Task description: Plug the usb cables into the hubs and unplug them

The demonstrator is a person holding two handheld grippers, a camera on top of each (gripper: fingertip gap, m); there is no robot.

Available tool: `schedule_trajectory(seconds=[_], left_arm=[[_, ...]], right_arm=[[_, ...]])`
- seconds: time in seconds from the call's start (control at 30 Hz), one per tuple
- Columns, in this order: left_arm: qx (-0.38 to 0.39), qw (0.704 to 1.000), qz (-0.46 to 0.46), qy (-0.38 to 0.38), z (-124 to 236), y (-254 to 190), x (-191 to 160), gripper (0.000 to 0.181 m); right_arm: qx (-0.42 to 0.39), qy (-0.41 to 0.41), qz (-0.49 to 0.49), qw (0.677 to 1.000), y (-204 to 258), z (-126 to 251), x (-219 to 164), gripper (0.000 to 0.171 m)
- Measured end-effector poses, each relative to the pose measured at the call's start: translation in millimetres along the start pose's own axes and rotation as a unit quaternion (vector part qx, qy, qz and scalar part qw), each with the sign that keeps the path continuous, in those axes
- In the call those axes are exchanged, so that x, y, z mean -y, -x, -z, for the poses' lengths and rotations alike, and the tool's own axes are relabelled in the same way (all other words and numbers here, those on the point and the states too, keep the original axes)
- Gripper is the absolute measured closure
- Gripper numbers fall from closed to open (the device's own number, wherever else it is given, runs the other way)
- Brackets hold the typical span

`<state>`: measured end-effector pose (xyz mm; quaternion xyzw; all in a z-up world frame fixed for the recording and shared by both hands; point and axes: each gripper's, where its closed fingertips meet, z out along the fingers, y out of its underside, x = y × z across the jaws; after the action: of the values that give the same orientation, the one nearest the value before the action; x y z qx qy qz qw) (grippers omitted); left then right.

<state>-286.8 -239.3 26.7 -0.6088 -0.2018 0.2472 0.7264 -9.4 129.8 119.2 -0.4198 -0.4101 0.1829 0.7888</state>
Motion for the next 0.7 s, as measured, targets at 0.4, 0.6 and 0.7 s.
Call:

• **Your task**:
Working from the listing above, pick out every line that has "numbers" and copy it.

• **Exercise response**:
- In the call those axes are exchanged, so that x, y, z mean -y, -x, -z, for the poses' lengths and rotations alike, and the tool's own axes are relabelled in the same way (all other words and numbers here, those on the point and the states too, keep the original axes)
- Gripper numbers fall from closed to open (the device's own number, wherever else it is given, runs the other way)

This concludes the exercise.